Consider the prisoner height data from the lecture.
prisoners <- read.table("prisoners.dat")
The data set contains:
height Recorded height of prisoner in inches.
gender Gender of prisoner.
censor Categorical variable stating whether the prisoner’s height was ‘O’bserved, ‘L’eft censored (shorter than 60 inches) or ‘R’ight censored (taller than 72 inches).
First, assume that no censoring has occurred and fit a simple linear regression model with the gender explanatory variable.
LinReg1 <- glm(height ~ 1 + gender, family = gaussian, data = prisoners) summary(LinReg1) Coefficients: Estimate Std. Error t value Pr(>|t|) (Intercept) 64.1298 0.1050 610.91 <2e-16 *** genderM 5.7552 0.1263 45.57 <2e-16 ***
From the estimates, we see that the average height of female prisoners is 64.1 inches and the difference between male and female prisoners is estimated to be 5.8 inches. However, is this a good model? How are tall and short prisoners being treated in this model? No this is not a good model as the heights for tall/short prisoners are taken at the censor point instead of at their true heights.

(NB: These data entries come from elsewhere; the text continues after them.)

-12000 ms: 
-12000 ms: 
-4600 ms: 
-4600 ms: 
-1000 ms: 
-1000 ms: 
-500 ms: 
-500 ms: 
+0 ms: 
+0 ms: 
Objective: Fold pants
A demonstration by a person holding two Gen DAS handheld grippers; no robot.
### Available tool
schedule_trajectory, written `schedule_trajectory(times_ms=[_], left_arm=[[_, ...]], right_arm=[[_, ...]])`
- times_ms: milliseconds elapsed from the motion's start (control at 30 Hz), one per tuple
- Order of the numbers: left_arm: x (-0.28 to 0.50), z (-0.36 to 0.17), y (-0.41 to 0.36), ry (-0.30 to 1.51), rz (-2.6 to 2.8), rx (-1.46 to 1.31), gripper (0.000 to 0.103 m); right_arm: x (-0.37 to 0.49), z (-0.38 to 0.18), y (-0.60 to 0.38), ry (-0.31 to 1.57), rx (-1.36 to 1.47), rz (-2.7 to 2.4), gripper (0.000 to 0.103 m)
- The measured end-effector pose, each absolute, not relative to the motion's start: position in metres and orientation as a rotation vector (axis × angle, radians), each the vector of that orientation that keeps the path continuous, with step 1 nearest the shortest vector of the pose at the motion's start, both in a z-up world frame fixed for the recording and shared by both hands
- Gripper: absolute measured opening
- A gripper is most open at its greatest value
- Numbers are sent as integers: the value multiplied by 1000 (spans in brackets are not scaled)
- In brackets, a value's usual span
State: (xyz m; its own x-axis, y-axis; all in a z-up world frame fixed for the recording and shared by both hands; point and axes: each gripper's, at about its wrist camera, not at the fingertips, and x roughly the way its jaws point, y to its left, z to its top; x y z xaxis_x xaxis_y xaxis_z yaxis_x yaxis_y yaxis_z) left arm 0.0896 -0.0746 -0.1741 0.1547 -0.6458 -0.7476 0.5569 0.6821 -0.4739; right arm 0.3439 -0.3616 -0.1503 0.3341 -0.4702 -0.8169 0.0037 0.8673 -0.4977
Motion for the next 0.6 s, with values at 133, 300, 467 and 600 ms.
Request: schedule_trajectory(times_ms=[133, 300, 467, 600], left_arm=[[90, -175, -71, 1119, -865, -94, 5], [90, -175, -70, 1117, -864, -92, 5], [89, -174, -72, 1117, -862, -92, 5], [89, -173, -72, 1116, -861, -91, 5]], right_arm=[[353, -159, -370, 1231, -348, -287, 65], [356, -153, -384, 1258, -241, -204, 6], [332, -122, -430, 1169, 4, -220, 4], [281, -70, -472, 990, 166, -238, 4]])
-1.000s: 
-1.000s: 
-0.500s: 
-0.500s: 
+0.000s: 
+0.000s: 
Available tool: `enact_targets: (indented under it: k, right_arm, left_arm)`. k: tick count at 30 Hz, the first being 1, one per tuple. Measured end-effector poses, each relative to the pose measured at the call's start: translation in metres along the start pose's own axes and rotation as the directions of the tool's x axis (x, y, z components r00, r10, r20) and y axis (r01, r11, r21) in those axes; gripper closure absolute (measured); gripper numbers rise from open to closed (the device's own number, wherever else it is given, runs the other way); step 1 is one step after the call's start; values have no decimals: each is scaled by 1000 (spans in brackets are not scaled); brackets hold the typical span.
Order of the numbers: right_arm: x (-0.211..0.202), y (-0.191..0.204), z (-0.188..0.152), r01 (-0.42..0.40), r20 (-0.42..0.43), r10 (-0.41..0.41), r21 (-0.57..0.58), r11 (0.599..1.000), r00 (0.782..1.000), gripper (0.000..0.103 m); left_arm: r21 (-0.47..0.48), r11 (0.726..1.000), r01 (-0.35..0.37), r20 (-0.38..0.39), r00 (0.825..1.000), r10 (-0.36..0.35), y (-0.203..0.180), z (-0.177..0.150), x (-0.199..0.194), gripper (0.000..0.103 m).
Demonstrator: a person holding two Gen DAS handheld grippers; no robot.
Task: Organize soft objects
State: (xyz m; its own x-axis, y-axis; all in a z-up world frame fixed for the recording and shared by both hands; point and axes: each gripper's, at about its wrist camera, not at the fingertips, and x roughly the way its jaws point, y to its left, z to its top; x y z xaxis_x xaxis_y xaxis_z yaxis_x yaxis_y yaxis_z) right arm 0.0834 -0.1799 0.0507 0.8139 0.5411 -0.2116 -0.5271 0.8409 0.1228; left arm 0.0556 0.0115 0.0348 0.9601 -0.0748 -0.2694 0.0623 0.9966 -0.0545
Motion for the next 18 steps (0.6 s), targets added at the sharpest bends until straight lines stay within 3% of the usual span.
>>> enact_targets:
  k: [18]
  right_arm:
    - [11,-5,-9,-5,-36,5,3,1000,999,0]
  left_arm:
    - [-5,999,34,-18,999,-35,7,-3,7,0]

The model is not accounting for the uncertainty arising due to censoring.
An alternative approach is to only examine the data that was observed. Create a second data set that contains prisoners whose heights were not censored.

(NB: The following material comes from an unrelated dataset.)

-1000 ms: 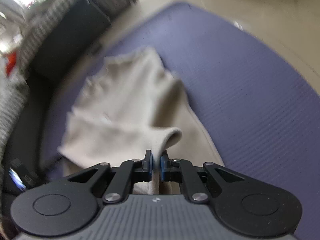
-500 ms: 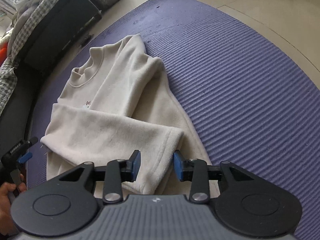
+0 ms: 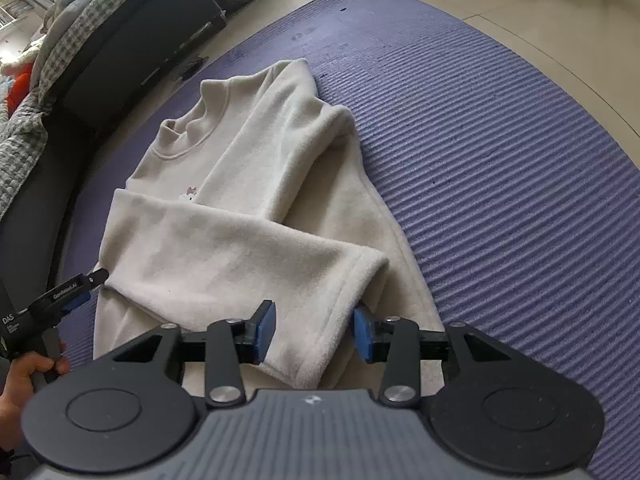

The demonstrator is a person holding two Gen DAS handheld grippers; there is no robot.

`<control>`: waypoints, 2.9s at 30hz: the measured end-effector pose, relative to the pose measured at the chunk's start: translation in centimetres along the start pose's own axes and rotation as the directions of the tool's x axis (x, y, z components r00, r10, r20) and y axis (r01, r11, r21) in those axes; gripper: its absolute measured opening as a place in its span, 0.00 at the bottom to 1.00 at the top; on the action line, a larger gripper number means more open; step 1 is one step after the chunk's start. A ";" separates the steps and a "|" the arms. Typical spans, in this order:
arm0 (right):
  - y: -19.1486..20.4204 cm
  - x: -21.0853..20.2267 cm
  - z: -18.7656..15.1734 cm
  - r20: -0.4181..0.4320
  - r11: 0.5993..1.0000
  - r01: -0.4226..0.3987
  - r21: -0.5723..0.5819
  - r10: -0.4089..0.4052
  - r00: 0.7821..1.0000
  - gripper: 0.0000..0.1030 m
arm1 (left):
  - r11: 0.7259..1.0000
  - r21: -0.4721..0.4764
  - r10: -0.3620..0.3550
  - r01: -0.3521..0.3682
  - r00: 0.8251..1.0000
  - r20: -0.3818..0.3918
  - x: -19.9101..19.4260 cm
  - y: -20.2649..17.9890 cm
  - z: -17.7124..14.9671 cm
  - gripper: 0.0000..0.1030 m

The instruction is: Fold clothes

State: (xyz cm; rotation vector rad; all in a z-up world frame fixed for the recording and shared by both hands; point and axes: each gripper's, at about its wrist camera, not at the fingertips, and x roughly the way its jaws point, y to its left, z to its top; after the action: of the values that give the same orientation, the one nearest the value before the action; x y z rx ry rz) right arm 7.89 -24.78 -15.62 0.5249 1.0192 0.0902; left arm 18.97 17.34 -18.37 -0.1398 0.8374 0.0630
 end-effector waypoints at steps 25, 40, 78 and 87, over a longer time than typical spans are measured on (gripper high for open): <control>0.4 0.7 0.3 0.004 1.000 -0.015 -0.012 0.015 1.000 0.46 | 0.981 -0.093 -0.171 0.173 0.985 0.029 -0.1 1.7 1.3 0.39; 3.0 0.7 0.1 0.074 0.964 0.076 -0.253 -0.059 0.995 0.32 | 0.976 0.105 -0.200 0.193 0.978 0.057 -0.2 -0.9 0.9 0.35; -3.9 -4.9 -6.9 -0.228 0.947 0.141 -0.288 -0.211 0.950 0.53 | 0.964 0.013 -0.203 0.264 0.771 -0.604 -12.4 3.6 -12.0 0.64; -3.7 -5.0 -7.9 -0.345 0.944 0.161 -0.287 -0.259 0.902 0.49 | 0.981 -0.059 -0.167 0.187 0.640 -0.750 -12.6 4.1 -13.6 0.30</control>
State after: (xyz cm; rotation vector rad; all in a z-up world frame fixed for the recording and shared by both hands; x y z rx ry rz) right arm -1.99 -26.58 -16.59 0.1591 1.4165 0.1286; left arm 0.09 19.34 -18.33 -0.2327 1.6690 -0.2129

prisoners2 <- prisoners[prisoners$censor == "O", ]
Fit a simple linear regression model to this data set.
LinReg2 <- glm(height ~ 1 + gender, family = gaussian, data = prisoners2) summary(LinReg2) Coefficients: Estimate Std. Error t value Pr(>|t|) (Intercept) 64.19773 0.09968 644.07 <2e-16 *** genderM 5.21103 0.12365 42.14 <2e-16 ***
In this case, we obtain a substantial different estimate for the average height difference between male and female prisoners. As all measurements are observed in this example, does this make the above model better? No, here we are being selective as to what data because it is easy to analyse! We are assuming that if a height measurement is censored then it contains no information and so does not contribute to the likelihood. This is not true as we know that a tall prisoner is at least 72 inches in height and a short prisoner is at most 60 inches in height.
The correct approach in this case is to apply a censored linear regression model. Load the package censReg, you may first need to install the package using install.packages("censReg").
library(censReg)
Fit the following censored regression model with left and right censoring point of 60 and 72 inches respectively.
LinReg_cens <- censReg(height ~ gender, left=60, right=72, data=prisoners) summary(LinReg_cens) Observations: Total Left-censored Uncensored Right-censored 1000 5 868 127 Coefficients: Estimate Std. error t value Pr(> t) (Intercept) 64.11728 0.11780 544.30 <2e-16 *** genderM 5.97337 0.14274 41.85 <2e-16 *** logSigma 0.72694 0.02476 29.36 <2e-16 ***
Here, we again obtain a different MLE for the difference in average heights between male and female prisoners. This time the censored data is being correctly accounted for.